I splash some cold water on my face in an attempt to calm down.
Maybe I should become a hermit after all. I’d have a lot of time to read. I wouldn’t have to worry about bothering anyone. If I lived in the woods, I wouldn’t have to pay rent. I could learn to hunt and gather.
I count backward from ten, slowly.
I wipe my eyes with the back of my hand. At least my eyeliner looks cool.
When I reemerge, Edith is gone. Thank god. She probably made a run for it. Maybe she realized what an asshole she was being and got embarrassed.
I finish unpacking, mostly in a trance. I don’t even remember putting my clothes away in the closet or putting my books on the shelves.
My hands are visibly shaking. I need a break.
I force myself to go walk around campus. The fresh air will do me good.

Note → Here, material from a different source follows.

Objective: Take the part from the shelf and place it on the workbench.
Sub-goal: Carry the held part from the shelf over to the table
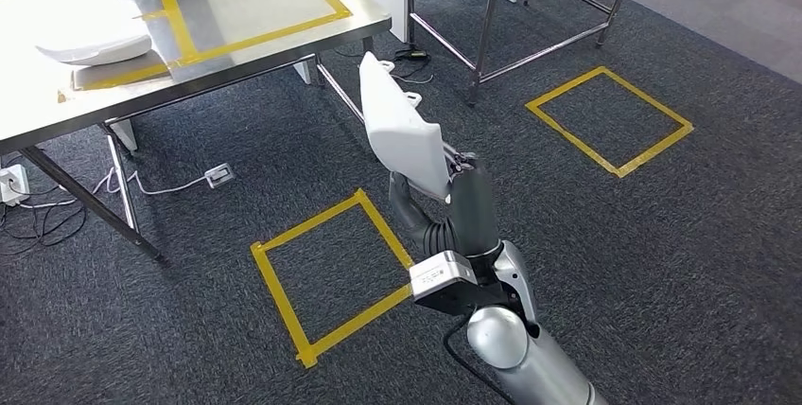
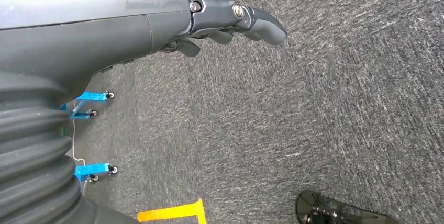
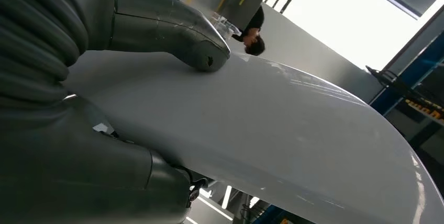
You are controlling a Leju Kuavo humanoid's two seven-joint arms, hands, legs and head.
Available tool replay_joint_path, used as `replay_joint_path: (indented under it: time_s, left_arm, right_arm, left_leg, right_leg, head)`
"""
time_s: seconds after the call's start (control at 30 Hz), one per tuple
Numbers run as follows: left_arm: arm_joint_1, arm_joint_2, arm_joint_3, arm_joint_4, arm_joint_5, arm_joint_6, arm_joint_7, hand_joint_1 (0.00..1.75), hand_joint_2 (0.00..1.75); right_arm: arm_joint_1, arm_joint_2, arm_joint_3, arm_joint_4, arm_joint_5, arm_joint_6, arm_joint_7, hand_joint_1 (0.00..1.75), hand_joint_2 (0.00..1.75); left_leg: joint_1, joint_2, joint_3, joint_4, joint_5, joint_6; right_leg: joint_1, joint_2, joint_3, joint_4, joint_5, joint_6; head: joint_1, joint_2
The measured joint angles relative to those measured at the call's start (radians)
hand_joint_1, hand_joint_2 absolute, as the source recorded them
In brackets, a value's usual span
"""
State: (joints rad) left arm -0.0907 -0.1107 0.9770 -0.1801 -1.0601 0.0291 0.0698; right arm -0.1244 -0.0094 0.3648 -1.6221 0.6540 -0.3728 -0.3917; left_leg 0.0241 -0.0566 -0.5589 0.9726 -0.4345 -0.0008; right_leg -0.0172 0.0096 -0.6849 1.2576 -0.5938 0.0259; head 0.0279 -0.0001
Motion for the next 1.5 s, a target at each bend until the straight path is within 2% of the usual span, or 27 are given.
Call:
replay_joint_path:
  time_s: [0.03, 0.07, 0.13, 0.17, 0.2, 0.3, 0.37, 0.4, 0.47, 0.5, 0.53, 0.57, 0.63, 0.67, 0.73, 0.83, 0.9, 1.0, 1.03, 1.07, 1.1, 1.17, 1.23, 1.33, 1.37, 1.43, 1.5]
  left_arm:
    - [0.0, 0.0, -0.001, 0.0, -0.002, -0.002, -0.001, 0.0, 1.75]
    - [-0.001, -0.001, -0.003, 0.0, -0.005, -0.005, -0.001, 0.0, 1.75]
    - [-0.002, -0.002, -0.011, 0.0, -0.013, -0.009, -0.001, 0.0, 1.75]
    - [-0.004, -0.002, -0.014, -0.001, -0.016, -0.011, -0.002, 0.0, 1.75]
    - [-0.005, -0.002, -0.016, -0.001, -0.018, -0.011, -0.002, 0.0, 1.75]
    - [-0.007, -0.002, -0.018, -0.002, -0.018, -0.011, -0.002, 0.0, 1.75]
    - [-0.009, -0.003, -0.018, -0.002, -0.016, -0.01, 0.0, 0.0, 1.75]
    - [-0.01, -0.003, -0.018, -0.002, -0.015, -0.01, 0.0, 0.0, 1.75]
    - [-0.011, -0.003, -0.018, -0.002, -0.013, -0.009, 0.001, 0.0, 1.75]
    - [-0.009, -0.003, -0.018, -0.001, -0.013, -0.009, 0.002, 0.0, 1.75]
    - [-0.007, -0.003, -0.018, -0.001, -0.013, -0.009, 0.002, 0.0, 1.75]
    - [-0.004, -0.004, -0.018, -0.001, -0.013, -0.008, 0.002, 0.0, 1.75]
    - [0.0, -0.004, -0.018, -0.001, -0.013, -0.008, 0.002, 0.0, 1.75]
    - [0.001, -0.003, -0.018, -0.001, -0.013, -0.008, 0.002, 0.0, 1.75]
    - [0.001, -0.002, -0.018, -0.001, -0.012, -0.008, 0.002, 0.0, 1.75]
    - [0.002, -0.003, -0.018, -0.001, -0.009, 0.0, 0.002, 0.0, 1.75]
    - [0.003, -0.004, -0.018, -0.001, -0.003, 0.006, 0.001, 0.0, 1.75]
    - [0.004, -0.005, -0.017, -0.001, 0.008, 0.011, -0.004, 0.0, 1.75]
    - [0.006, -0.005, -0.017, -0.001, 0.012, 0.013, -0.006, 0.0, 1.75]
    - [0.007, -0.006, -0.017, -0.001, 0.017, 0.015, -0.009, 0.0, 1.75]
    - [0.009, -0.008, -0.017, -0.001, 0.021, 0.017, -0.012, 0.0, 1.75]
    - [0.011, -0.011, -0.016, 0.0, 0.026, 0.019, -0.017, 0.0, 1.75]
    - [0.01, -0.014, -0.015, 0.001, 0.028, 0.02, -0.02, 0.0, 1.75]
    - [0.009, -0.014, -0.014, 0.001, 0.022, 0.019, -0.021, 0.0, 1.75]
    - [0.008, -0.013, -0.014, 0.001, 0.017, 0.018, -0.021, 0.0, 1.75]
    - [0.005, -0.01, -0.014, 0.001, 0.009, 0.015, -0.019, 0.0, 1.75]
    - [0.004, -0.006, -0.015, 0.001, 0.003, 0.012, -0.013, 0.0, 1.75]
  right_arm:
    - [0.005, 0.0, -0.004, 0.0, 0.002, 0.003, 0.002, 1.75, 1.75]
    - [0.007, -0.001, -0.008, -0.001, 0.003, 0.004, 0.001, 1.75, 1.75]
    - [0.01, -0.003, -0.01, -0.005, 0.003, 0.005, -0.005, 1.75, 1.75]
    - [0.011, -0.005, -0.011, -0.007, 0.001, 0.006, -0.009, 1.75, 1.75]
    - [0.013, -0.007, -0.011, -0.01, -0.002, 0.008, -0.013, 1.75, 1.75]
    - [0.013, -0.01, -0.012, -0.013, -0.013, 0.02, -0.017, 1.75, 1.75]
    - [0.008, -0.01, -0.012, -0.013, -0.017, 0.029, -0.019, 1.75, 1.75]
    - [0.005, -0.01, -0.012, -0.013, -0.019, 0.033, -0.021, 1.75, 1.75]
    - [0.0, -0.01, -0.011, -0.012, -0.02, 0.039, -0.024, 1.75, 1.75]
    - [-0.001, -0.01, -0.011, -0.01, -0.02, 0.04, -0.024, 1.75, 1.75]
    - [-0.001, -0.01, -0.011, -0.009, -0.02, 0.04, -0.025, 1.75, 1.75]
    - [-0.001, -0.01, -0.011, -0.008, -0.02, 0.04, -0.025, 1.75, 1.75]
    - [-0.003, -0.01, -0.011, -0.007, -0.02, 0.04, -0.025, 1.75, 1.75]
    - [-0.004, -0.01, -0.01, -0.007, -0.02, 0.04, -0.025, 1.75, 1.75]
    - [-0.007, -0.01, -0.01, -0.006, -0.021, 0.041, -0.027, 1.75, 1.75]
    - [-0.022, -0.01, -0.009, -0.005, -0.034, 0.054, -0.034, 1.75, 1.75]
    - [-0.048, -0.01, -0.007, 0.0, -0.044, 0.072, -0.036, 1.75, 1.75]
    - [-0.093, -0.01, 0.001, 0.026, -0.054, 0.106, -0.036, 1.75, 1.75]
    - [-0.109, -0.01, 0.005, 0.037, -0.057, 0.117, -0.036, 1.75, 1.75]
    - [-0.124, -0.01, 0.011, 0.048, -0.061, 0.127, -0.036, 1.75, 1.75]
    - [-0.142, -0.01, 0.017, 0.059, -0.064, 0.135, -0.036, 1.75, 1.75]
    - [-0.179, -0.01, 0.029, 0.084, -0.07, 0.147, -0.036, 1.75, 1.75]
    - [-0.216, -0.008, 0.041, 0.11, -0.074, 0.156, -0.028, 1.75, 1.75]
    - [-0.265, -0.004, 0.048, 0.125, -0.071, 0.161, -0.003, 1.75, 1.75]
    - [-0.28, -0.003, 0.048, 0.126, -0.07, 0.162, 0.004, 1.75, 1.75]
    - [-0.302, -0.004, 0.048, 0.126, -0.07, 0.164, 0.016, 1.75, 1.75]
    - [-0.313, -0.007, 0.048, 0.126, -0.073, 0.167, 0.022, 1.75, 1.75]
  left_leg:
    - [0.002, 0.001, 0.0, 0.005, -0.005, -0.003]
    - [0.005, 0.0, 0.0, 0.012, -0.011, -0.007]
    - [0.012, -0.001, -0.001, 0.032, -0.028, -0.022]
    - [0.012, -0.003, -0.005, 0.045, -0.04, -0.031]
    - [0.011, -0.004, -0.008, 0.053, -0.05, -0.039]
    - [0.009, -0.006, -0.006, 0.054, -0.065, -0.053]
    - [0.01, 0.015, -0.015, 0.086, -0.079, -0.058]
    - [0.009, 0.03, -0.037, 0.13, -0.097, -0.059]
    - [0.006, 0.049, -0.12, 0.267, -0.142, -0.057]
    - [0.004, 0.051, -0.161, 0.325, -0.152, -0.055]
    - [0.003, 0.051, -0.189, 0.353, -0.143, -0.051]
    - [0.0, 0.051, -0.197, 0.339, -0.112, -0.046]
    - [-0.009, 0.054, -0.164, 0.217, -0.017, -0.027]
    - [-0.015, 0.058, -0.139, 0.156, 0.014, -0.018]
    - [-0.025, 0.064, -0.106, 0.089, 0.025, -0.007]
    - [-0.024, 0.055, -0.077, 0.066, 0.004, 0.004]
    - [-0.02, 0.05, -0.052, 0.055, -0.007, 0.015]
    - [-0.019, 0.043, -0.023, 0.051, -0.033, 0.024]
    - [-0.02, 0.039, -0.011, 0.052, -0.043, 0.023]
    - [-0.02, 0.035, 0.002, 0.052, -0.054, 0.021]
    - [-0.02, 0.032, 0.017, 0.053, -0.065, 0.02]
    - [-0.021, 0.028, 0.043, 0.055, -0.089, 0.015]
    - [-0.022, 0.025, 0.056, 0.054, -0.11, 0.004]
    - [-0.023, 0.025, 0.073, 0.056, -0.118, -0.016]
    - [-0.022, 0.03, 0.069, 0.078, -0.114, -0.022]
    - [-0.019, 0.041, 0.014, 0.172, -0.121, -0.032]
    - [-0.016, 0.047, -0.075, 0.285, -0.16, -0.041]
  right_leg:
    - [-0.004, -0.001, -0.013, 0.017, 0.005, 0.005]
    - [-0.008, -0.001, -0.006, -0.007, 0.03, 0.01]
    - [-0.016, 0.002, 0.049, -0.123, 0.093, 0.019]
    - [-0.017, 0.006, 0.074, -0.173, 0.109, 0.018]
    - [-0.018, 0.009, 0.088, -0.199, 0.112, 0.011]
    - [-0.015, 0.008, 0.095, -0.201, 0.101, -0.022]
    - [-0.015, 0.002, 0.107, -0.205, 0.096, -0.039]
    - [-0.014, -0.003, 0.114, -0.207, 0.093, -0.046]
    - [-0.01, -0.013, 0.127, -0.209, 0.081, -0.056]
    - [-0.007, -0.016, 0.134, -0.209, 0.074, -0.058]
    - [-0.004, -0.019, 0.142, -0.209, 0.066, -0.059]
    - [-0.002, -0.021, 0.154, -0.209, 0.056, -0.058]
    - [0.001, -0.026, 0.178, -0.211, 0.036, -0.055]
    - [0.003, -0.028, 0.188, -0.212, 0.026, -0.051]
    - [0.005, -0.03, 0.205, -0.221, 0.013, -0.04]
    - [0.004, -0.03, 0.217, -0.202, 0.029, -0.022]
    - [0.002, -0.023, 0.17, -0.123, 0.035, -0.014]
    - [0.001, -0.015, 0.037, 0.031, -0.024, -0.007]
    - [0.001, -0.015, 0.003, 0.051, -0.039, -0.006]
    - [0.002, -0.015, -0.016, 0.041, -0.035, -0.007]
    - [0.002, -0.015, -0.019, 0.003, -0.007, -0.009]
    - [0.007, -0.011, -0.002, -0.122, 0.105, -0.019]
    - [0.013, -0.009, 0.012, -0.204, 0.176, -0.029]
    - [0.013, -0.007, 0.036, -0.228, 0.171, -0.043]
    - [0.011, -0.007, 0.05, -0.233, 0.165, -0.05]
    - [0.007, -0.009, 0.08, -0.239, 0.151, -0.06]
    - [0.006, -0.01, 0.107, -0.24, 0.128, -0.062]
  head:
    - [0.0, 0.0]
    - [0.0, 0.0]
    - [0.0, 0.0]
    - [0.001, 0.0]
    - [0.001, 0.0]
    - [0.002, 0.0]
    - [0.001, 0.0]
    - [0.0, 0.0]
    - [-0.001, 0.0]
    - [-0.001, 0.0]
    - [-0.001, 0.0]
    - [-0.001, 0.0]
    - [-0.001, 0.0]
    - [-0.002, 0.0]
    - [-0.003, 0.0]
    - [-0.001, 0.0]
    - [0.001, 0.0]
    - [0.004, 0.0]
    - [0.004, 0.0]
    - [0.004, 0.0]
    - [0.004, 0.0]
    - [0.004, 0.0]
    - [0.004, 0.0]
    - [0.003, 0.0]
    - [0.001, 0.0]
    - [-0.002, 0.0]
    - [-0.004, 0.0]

I may have spoken too soon.
All around campus, I can feel people staring at me. Some of them are even pointing. I can’t be sure, but I think I even spy a couple of phones being pointed at me.
Great. Now I can become a TikTok star. Dreams come true.
The Frostville killings were like a murderous reality TV show from hell unfolding right in front of my eyes. But to everyone else on the planet, it’s just another fascinating story that someone will turn into a podcast. And then a TV show. And then a movie. And then a Broadway musical.
I swear to god, I’m on the verge of another panic attack.
I dive into the first building I see, regretting my decision not to buy an enormous floppy hat and sunglasses so I could look like one half of the Olsen twins on campus.
I’d rather be mistaken for a celebrity than a final girl.
Someone places a hand on my arm.
I stiffen.
My survival instincts kick in before I can blink.
I immediately turn around and throw a punch at that person’s face.